PM confirma acusações contra governo
O depoimento do cabo da Polícia Militar (PM) Luiz Antonio Jordão ao delegado titular do 3º Distrito Policial (DP) em Curitiba, Gerson Machado, foi praticamente o mesmo prestado à CPI da Telefonia da Assembléia Legislativa, na última sexta-feira. A informação é do advogado do policial, Peter Amaro de Sousa, já que o delegado que preside o inquérito sobre os grampos no telefone da ex-secretária da Administração Maria Elisa Paciornik está proibido de prestar declarações sobre o assunto. O depoimento durou cerca de duas horas e não pôde ser acompanhado pela imprensa.
Segundo o advogado, o cabo considerado peça-chave no caso dos grampos telefônicos no governo reafirmou que havia uma sala no 4º andar do Palácio Iguaçu onde eram realizadas escutas telefônicas. Disse também que havia grampos em comitês eleitorais de adversários e que não tem participação alguma na escuta telefônica da ex-secretária, porque foi afastado da Casa Militar em maio de 1999, e o grampo só foi verificado em outubro.
O delegado-geral da Polícia Civil, Leonyl Ribeiro, que concentra as informações sobre o caso, disse que o cabo Jordão não confirmou algumas informações relativas à existência de grampos no Palácio Iguaçu.
O cabo Jordão chegou ao 3º DP, no bairro Mercês, escoltado por policiais. Ele e seu advogado recebem proteção 24 horas. O cabo desconfia que seu telefone esteja grampeado. Sousa afirmou que ainda não foi feita varredura para detectar ou não a presença de grampos.

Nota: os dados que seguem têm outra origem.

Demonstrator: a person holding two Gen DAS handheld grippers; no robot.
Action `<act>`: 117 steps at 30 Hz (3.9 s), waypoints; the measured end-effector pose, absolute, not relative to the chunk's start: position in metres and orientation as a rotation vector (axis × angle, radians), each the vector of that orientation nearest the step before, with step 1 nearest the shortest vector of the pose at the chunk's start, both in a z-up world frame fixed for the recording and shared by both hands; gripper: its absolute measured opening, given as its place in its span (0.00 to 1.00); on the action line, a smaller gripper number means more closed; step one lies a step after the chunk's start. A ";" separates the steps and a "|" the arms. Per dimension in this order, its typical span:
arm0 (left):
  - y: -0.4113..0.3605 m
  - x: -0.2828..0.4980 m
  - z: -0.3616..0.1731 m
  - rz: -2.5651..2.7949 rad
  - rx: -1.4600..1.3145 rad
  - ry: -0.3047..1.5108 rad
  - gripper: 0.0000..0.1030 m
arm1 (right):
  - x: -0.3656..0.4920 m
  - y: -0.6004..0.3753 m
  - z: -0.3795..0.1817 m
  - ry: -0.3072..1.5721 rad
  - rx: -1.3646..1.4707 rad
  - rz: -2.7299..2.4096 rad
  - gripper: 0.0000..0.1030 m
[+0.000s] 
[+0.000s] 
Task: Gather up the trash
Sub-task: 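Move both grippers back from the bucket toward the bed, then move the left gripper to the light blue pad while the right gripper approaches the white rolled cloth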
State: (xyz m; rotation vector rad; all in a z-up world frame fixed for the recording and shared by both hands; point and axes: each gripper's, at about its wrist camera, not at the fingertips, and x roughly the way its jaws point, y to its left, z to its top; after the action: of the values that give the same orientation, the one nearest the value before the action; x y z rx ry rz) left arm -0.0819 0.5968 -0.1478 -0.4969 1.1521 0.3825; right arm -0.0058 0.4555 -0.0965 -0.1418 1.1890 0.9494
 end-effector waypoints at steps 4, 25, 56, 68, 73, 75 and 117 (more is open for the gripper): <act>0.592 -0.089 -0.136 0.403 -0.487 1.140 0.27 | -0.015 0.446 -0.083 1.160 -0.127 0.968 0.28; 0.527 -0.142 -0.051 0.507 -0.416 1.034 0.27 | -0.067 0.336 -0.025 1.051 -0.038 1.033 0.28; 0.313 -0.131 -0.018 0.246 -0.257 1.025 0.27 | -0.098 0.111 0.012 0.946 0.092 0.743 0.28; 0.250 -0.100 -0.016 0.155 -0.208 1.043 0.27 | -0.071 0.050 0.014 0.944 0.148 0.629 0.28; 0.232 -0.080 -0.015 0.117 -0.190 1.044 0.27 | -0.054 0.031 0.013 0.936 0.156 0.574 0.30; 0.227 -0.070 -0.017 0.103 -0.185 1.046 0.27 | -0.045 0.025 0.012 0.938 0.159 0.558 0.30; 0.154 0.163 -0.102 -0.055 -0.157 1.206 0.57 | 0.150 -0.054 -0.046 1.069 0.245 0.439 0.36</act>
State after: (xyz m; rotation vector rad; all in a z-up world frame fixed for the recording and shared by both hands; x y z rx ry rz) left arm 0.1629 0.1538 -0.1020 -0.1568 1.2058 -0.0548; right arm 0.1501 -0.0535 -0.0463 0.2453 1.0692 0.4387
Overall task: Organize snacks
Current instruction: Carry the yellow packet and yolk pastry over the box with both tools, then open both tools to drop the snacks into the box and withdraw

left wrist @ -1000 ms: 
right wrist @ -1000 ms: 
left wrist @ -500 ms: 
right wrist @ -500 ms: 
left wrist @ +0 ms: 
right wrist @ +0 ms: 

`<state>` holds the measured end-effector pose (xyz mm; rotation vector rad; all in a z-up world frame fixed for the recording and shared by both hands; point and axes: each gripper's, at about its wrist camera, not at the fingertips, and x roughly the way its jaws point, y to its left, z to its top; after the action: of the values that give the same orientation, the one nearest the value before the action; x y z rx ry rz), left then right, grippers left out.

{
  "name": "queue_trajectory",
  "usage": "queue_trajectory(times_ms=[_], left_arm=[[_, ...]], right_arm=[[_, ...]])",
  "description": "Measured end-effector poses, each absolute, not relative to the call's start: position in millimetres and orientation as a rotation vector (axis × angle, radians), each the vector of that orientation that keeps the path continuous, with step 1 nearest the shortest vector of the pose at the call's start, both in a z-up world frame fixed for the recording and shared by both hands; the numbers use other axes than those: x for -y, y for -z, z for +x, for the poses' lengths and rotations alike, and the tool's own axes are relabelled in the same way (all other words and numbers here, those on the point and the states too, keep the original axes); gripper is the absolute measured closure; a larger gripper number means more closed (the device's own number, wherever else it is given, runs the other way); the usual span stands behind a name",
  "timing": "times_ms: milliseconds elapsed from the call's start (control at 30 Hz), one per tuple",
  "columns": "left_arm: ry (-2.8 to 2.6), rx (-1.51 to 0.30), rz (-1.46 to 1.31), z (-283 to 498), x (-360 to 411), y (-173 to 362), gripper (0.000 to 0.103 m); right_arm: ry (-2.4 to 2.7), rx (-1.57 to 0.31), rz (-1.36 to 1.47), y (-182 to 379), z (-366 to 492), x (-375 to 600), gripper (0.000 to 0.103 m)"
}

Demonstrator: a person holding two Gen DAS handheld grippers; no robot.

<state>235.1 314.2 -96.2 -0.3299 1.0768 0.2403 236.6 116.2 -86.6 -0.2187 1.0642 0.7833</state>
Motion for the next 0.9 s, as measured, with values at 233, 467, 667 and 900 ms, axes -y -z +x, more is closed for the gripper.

O advogado disse que o comandante-geral da Polícia Militar, Gilberto Foltran, garantiu que o cabo não será alvo de processo administrativo, pelo menos durante o curso das investigações. Em seu depoimento à CPI, o cabo Jordão afirmou que sua ficha na polícia é limpa.
Segundo o relator da CPI da Telefonia, deputado Algaci Túlio (PTB), o depoimento secreto prestado por Jordão aos integrantes da comissão na sexta-feira trouxe novas informações e detalhes do esquema de escutas no Palácio. Túlio disse que ontem receberia mais documentos sobre o caso. Vou buscar na casa do cabo Jordão. Sousa prometeu fornecer provas da existência de grampos no governo à CPI.
O caso de escuta telefônica no telefone da ex-secretária foi alvo de várias investigações de rastreamento pela Promotoria de Investigações Criminais (PIC). O grampo foi constatado, mas o autor não foi identificado. O assunto foi então encaminhado ao 3º Distrito. A PIC continua acompanhando o caso.
O inquérito policial que investiga a escuta telefônica no gabinete da ex-secretária da Administração e por extensão as suspeitas de que escutas clandestinas no governo deixou de ser público. As informações sobre o caso estão concentradas no delegado-geral da Polícia Civil.
O advogado disse que o delegado Machado tem demonstrado isenção nas apurações. Mas temo pela imparcialidade da polícia, que é subordinado à Secretaria de Segurança, que por sua vez é subordinada ao governo do Estado.